• Task item: Can the data below be set down again exactly, line for line?

• The data:
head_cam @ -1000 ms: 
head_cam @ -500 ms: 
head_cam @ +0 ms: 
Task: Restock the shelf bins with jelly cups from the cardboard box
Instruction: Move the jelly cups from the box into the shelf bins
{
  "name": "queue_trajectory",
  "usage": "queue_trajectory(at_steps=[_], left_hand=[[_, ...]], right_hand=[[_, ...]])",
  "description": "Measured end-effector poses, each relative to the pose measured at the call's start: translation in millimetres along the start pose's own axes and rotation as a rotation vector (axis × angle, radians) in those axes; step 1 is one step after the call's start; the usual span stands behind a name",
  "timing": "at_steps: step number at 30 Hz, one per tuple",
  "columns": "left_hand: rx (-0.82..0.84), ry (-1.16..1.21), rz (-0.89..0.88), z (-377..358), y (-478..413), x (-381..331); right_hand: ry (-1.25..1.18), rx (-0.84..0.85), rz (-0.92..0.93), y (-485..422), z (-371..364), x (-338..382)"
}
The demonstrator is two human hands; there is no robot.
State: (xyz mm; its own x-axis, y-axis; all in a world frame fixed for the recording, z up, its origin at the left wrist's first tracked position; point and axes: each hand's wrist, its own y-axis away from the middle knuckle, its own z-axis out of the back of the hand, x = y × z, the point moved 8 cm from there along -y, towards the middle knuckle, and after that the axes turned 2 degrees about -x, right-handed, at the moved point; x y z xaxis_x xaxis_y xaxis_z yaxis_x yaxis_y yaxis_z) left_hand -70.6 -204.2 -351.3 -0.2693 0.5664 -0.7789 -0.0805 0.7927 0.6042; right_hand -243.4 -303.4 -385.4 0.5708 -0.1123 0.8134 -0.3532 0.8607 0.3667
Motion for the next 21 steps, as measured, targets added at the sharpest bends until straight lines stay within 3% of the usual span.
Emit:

• Problem solution:
head_cam @ -1000 ms: 
head_cam @ -500 ms: 
head_cam @ +0 ms: 
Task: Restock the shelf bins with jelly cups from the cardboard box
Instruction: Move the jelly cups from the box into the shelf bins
{
  "name": "queue_trajectory",
  "usage": "queue_trajectory(at_steps=[_], left_hand=[[_, ...]], right_hand=[[_, ...]])",
  "description": "Measured end-effector poses, each relative to the pose measured at the call's start: translation in millimetres along the start pose's own axes and rotation as a rotation vector (axis × angle, radians) in those axes; step 1 is one step after the call's start; the usual span stands behind a name",
  "timing": "at_steps: step number at 30 Hz, one per tuple",
  "columns": "left_hand: rx (-0.82..0.84), ry (-1.16..1.21), rz (-0.89..0.88), z (-377..358), y (-478..413), x (-381..331); right_hand: ry (-1.25..1.18), rx (-0.84..0.85), rz (-0.92..0.93), y (-485..422), z (-371..364), x (-338..382)"
}
The demonstrator is two human hands; there is no robot.
State: (xyz mm; its own x-axis, y-axis; all in a world frame fixed for the recording, z up, its origin at the left wrist's first tracked position; point and axes: each hand's wrist, its own y-axis away from the middle knuckle, its own z-axis out of the back of the hand, x = y × z, the point moved 8 cm from there along -y, towards the middle knuckle, and after that the axes turned 2 degrees about -x, right-handed, at the moved point; x y z xaxis_x xaxis_y xaxis_z yaxis_x yaxis_y yaxis_z) left_hand -70.6 -204.2 -351.3 -0.2693 0.5664 -0.7789 -0.0805 0.7927 0.6042; right_hand -243.4 -303.4 -385.4 0.5708 -0.1123 0.8134 -0.3532 0.8607 0.3667
Motion for the next 21 steps, as measured, targets added at the sharpest bends until straight lines stay within 3% of the usual span.
Emit:

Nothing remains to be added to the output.